### EXTRACTED RECORDS
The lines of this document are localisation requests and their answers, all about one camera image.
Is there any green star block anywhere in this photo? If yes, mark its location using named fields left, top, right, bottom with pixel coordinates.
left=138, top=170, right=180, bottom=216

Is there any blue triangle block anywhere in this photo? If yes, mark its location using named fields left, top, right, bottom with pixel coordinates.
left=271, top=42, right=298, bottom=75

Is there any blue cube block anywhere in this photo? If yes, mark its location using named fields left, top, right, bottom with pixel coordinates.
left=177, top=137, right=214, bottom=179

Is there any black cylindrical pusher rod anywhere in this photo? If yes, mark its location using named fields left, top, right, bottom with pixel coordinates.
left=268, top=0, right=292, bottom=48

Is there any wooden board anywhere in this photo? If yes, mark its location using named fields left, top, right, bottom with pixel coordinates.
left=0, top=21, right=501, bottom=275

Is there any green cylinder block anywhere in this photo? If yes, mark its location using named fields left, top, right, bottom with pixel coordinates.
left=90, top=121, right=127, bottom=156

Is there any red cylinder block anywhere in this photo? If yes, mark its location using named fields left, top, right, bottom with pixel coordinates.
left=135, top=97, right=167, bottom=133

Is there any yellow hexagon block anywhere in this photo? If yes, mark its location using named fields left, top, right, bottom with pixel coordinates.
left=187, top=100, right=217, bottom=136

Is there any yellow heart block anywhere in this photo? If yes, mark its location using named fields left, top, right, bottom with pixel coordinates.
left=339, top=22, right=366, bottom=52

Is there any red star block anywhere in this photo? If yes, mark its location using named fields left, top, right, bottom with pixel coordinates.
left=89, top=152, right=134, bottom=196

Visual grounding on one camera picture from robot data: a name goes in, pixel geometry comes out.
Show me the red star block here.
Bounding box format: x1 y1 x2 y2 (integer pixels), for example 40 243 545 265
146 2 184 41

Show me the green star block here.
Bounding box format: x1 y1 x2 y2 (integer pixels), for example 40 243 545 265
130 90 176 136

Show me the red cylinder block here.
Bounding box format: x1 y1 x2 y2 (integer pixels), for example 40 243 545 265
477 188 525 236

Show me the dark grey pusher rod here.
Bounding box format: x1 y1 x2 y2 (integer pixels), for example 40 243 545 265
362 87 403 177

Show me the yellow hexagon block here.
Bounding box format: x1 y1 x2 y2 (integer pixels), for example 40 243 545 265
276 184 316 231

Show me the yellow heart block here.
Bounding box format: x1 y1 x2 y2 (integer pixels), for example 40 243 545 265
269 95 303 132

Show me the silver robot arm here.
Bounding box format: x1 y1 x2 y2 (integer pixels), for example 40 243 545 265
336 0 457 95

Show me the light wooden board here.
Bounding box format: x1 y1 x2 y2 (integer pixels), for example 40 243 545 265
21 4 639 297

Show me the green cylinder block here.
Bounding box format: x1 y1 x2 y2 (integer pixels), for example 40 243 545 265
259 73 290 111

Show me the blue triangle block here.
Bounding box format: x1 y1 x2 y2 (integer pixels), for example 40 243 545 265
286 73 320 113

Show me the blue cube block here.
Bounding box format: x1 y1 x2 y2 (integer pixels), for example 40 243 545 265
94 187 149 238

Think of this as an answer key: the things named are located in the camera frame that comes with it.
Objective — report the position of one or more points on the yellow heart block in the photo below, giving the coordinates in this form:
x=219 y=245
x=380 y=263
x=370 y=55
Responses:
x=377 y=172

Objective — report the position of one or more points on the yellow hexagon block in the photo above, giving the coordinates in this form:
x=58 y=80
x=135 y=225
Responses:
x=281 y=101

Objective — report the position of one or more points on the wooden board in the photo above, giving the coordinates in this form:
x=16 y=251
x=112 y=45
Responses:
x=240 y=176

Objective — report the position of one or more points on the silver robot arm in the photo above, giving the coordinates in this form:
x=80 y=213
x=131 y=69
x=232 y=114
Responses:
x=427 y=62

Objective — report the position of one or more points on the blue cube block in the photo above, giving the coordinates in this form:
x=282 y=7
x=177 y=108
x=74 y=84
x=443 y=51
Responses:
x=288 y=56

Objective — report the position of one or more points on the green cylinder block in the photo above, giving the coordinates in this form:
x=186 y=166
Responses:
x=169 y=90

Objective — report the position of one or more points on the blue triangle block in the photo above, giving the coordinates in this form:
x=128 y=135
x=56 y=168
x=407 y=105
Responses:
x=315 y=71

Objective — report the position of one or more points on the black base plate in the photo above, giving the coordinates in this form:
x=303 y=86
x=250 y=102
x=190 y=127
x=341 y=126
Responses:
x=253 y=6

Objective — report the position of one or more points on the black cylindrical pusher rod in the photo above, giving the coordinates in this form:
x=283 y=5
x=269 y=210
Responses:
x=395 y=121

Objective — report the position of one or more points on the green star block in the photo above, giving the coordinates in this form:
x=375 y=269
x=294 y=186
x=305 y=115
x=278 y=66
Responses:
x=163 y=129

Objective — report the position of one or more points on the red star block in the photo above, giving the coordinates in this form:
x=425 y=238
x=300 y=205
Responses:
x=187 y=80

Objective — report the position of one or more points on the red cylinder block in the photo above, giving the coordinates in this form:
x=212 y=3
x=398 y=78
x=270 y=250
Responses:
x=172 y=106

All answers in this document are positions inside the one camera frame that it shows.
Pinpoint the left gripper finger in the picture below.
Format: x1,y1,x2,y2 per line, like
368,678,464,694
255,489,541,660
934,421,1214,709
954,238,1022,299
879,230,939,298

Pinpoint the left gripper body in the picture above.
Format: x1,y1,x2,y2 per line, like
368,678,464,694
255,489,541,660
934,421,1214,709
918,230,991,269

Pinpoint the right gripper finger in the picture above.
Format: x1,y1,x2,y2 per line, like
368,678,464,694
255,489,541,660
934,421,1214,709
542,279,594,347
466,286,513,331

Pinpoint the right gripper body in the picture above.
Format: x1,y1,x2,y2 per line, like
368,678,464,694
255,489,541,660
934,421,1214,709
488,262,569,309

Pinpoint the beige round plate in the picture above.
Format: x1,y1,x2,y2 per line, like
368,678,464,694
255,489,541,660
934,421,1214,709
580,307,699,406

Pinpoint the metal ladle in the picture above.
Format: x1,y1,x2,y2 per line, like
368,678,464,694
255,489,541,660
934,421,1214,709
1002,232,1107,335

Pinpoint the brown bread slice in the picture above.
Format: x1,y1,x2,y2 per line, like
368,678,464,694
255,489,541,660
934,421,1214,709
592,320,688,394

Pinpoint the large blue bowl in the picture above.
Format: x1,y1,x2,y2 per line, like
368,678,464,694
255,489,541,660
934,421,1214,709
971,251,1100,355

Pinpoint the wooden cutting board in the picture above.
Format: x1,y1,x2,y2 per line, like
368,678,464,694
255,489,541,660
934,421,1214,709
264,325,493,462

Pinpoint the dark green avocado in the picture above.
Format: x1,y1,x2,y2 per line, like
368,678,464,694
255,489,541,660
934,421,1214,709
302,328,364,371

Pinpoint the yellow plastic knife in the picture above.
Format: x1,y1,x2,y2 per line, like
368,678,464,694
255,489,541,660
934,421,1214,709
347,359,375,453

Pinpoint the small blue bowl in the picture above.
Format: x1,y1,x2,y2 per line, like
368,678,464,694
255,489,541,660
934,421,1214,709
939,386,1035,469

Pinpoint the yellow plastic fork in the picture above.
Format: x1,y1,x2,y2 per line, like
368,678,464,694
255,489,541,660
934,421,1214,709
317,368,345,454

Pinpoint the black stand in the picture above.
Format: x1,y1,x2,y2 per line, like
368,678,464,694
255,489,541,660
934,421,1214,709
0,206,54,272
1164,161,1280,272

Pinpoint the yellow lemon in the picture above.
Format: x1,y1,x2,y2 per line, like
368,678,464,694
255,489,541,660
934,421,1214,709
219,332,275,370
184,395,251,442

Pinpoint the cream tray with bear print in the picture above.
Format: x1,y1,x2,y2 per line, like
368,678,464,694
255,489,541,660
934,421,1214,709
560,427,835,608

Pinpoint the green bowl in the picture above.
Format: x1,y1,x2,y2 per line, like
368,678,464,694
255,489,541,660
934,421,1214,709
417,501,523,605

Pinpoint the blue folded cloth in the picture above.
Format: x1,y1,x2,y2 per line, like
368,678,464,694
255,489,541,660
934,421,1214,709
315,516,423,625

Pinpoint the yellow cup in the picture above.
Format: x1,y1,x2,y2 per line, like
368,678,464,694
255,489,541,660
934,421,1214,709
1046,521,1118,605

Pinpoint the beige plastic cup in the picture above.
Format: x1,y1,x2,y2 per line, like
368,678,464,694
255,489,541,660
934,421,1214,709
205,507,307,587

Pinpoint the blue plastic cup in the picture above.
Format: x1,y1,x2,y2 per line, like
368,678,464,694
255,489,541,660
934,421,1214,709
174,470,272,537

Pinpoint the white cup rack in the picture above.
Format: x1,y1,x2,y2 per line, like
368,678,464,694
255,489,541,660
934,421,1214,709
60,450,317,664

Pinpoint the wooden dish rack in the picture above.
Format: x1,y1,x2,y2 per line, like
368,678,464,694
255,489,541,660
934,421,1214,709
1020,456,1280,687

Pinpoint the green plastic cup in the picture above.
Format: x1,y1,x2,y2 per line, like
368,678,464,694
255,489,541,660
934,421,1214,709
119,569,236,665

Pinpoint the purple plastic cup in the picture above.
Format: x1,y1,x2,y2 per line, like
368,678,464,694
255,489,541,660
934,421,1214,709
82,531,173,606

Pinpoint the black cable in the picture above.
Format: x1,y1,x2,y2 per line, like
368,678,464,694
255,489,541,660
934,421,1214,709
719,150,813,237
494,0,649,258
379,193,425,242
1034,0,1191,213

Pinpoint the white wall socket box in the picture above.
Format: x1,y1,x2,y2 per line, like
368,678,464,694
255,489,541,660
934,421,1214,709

### PROBLEM
Extract every line of the records above that contains the word "document".

### SOLUTION BELOW
The lines of this document are localisation requests and their answers, all about one camera image.
All answers in this document are positions inside the one camera frame that it shows.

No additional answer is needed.